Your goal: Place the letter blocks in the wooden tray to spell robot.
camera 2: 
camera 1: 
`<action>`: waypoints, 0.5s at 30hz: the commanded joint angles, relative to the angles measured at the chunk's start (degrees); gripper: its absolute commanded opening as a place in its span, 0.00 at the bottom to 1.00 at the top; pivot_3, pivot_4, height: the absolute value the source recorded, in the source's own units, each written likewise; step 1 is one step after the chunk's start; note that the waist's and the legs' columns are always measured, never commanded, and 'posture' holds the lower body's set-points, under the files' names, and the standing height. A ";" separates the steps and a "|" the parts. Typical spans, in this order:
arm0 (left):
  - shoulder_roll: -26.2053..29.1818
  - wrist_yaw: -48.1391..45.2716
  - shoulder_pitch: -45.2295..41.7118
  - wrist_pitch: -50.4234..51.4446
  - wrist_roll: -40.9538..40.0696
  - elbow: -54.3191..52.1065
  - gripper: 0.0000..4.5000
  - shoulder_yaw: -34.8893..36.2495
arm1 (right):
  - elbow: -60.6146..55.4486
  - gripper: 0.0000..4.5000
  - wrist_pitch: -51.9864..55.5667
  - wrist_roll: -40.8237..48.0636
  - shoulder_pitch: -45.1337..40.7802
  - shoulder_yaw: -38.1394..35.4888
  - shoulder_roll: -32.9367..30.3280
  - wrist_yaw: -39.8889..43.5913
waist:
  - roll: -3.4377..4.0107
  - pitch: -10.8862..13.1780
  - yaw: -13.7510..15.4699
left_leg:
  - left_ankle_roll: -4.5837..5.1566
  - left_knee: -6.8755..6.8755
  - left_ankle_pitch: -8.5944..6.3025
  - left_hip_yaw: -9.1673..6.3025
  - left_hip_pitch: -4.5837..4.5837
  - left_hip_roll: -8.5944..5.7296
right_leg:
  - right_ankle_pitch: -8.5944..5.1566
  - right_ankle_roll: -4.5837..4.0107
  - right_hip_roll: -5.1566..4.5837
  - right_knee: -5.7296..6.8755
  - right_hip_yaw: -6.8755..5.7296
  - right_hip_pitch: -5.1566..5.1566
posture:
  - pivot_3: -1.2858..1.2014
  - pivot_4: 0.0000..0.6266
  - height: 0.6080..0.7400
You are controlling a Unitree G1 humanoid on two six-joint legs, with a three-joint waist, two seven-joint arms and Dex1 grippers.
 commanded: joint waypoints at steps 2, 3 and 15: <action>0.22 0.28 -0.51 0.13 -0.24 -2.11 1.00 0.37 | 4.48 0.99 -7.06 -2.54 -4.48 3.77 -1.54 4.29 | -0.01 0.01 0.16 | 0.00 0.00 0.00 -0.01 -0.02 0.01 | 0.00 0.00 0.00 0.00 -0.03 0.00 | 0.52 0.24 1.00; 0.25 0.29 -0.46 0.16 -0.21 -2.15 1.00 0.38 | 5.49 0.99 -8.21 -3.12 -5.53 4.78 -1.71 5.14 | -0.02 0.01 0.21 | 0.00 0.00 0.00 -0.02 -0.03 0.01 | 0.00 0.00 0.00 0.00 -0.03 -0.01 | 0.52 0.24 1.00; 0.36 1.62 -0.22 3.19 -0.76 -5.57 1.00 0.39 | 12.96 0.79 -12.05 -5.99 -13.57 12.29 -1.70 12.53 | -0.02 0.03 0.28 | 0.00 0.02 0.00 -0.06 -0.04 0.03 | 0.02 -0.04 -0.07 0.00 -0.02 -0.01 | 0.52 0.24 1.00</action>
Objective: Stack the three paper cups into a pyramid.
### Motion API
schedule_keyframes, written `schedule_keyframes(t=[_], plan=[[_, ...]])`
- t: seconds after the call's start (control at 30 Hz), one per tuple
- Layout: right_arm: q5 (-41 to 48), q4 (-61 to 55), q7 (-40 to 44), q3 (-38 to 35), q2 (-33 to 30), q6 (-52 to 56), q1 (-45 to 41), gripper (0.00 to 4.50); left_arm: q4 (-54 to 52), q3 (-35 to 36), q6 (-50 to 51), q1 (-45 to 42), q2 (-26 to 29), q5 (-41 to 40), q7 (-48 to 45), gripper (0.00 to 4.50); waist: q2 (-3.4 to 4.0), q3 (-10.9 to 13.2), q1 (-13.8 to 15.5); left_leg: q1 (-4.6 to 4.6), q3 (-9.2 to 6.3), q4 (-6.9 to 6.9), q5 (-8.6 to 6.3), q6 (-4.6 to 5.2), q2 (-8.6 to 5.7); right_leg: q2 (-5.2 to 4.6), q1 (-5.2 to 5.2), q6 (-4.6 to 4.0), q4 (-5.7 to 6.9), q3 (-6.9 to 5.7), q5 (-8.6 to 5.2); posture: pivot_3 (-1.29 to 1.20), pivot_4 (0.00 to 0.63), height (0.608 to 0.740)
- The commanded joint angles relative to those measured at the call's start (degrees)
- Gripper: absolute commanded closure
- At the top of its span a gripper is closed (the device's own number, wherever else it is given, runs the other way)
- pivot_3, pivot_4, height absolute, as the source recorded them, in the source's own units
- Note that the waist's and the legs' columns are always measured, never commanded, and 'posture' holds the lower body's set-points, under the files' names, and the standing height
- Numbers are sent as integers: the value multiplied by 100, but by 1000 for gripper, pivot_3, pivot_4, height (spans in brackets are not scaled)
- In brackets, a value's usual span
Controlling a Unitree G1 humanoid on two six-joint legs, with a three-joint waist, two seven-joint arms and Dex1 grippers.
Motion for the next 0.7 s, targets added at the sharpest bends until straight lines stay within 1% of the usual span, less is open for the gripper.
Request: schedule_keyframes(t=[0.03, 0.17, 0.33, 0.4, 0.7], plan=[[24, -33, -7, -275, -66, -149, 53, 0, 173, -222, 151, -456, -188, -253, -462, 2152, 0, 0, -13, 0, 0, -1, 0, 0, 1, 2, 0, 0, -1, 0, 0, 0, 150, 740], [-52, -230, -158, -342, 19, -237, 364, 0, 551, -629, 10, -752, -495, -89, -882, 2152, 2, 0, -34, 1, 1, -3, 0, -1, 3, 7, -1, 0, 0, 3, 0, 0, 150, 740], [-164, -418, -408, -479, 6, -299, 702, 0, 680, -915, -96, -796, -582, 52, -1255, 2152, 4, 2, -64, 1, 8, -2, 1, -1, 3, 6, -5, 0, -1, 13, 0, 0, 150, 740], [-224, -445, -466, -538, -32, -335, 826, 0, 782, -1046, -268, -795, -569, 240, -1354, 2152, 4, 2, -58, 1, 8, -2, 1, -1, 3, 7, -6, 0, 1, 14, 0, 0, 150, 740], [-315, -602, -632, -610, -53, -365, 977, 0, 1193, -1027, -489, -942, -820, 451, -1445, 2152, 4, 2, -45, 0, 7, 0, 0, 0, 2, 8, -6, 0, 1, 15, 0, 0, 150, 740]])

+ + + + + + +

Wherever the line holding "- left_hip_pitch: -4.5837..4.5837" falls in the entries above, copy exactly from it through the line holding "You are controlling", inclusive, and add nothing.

**Written answer**.
  - left_hip_pitch: -4.5837..4.5837
  - left_hip_roll: -8.5944..5.7296
right_leg:
  - right_ankle_pitch: -8.5944..5.1566
  - right_ankle_roll: -4.5837..4.0107
  - right_hip_roll: -5.1566..4.5837
  - right_knee: -5.7296..6.8755
  - right_hip_yaw: -6.8755..5.7296
  - right_hip_pitch: -5.1566..5.1566
posture:
  - pivot_3: -1.2858..1.2014
  - pivot_4: 0.0000..0.6266
  - height: 0.6080..0.7400
You are controlling a Unitree G1 humanoid on two six-joint legs, with a three-joint waist, two seven-joint arms and Dex1 grippers.

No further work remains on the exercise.